And no one had to camp out Friday night to grab a prime viewing spot.

But not only did all those frozen green people have a real hoot in Saturday's third annual St. Patrick's Day parade through the downtown, a lot of them were genuinely of Irish heritage -- no March 17 Irish-for-a-day pretenders.

"We've tried to instil in all the kids our Irish values," said the crowned, green-haired Celtic Queen wrapped in a green sarong, so imposing in her total greenness none dared ask if green was her hair's natural colour.

The Celtic Queen, known to some as Catriona Younger, née Gannon, reckoned she had 25 to 30 family members taking part in the parade.

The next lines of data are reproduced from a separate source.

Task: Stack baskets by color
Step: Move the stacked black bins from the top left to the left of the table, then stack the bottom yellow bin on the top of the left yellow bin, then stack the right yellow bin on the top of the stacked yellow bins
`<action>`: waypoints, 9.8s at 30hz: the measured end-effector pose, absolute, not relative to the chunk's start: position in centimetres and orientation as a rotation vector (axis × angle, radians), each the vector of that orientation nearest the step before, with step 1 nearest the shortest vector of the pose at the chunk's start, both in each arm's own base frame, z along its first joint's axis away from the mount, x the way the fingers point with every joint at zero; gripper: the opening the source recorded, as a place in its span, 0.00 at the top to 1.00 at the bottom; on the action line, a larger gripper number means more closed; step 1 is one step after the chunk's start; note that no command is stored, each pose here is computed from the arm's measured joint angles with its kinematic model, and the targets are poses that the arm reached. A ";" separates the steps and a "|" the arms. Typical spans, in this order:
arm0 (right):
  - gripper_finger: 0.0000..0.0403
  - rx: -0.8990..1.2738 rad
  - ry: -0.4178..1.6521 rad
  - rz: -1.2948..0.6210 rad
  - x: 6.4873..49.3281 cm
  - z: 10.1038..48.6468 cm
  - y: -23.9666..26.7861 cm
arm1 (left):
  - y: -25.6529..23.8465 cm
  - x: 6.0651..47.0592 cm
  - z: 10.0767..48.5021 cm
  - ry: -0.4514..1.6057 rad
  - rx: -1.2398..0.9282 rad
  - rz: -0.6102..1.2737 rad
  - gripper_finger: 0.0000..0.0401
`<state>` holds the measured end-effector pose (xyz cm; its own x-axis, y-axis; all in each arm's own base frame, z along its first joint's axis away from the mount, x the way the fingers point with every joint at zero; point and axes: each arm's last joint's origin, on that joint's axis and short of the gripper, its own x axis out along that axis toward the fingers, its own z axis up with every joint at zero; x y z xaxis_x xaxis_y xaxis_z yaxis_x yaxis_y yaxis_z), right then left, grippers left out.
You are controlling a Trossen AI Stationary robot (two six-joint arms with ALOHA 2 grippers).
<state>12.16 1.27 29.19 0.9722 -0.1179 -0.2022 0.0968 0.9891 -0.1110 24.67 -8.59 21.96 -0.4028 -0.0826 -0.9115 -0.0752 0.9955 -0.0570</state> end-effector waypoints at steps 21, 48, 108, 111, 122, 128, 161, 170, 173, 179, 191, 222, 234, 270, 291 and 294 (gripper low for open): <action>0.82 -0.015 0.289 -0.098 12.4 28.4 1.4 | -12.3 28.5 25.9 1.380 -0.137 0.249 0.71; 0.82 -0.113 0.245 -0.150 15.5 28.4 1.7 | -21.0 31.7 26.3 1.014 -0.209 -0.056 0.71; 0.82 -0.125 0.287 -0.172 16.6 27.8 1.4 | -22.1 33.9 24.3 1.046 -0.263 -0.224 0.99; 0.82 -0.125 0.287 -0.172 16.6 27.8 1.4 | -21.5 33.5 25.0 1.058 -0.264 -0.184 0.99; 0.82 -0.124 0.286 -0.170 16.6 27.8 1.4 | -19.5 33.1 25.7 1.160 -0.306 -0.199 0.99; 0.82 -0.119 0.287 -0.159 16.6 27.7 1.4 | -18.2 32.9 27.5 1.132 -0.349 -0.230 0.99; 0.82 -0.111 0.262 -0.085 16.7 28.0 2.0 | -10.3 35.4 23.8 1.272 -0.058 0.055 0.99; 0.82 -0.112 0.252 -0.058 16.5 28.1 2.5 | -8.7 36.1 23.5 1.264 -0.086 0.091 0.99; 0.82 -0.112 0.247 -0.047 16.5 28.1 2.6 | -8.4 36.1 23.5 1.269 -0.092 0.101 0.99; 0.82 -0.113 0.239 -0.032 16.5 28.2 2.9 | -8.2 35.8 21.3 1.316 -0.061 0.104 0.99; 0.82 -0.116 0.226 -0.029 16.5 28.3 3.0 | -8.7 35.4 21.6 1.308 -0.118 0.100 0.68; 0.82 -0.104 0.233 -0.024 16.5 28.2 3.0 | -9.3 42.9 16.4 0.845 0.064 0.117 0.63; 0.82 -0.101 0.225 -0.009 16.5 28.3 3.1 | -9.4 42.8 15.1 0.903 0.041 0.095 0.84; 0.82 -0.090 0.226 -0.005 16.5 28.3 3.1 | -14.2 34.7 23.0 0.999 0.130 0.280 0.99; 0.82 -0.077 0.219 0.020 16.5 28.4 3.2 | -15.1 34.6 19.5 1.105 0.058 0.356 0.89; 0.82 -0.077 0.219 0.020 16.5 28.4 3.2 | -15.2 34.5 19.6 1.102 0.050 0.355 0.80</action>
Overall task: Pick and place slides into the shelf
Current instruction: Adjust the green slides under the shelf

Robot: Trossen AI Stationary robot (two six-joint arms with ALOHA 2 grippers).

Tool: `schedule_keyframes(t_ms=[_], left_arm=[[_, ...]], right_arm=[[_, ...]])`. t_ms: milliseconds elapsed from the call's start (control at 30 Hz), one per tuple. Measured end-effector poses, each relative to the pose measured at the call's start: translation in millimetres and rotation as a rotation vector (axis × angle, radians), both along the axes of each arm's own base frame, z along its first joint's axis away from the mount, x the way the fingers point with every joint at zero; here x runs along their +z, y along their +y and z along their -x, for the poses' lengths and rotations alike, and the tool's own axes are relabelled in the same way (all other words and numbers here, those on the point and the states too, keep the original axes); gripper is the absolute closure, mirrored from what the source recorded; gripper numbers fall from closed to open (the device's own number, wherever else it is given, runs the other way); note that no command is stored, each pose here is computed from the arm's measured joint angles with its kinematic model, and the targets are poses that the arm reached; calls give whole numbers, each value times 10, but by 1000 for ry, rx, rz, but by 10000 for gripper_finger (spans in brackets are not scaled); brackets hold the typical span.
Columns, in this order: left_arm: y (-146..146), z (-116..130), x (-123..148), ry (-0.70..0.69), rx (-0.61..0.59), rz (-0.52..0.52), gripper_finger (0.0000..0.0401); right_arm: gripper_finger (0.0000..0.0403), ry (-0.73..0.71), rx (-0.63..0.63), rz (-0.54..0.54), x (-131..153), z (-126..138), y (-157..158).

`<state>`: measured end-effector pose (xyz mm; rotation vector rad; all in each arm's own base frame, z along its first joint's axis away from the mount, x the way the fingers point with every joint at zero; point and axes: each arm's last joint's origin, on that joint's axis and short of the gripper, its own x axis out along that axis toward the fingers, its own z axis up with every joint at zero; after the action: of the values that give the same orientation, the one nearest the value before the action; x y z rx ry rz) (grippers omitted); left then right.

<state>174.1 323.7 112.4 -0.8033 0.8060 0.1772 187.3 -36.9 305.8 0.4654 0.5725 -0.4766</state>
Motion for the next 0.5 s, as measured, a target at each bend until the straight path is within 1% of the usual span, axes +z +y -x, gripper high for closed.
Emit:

"We came from Ireland in 1957," from the community of Cootehill in County Cavan, she explained.

Among the participants Saturday was her son Michael, dressed up as a bearded leprechaun. "He's got a real one (beard) underneath" that was far less scruffy, she laughed.

Hair stylist Margaret Gannon organized the do for the third time.

Winnipeggers always smile no matter the weather, and so do the Irish, said Gannon, who's the Celtic Queen's niece. "We have 150 core members that show up every year.

"This year we have a police escort."

The parade started and ended at Shannon's Irish Pub, across the street from the RBC Convention Centre Winnipeg.

"We stick with the green theme -- everything is recycled," said Gannon.

The floats, all fuelled by human cardio, included a giant harp, a pot of gold, and a model of the Giant's Causeway, the amazing stone formation along the shore just up the coast from Belfast.

Tom Dodds had special reason to celebrate and join in the parade.

His grandmother Rachel Mary (Murphy) Dodds -- yes, that would appear to be Irish -- celebrated St. Patrick's Day in Flin Flon every year for 64 years until her death at age 94 in 2000.

"My grandmother, she was a Murphy," said Dodds.

His grandmother would spend two days decorating her family's house on Church Street in Flin Flon every March 17.

"They'd have a shamrock tea -- there were Catholics and Protestants," drinking tea in harmony, he recalled.

"Every year up in Flin Flon she would dress up, make shamrock cookies; she'd bless everyone with a tap of her shillelagh," the gentleness of the tap depending on whether you were a bill collector, Dodds chuckled.

"Everybody knew she was Irish, and God bless her for that."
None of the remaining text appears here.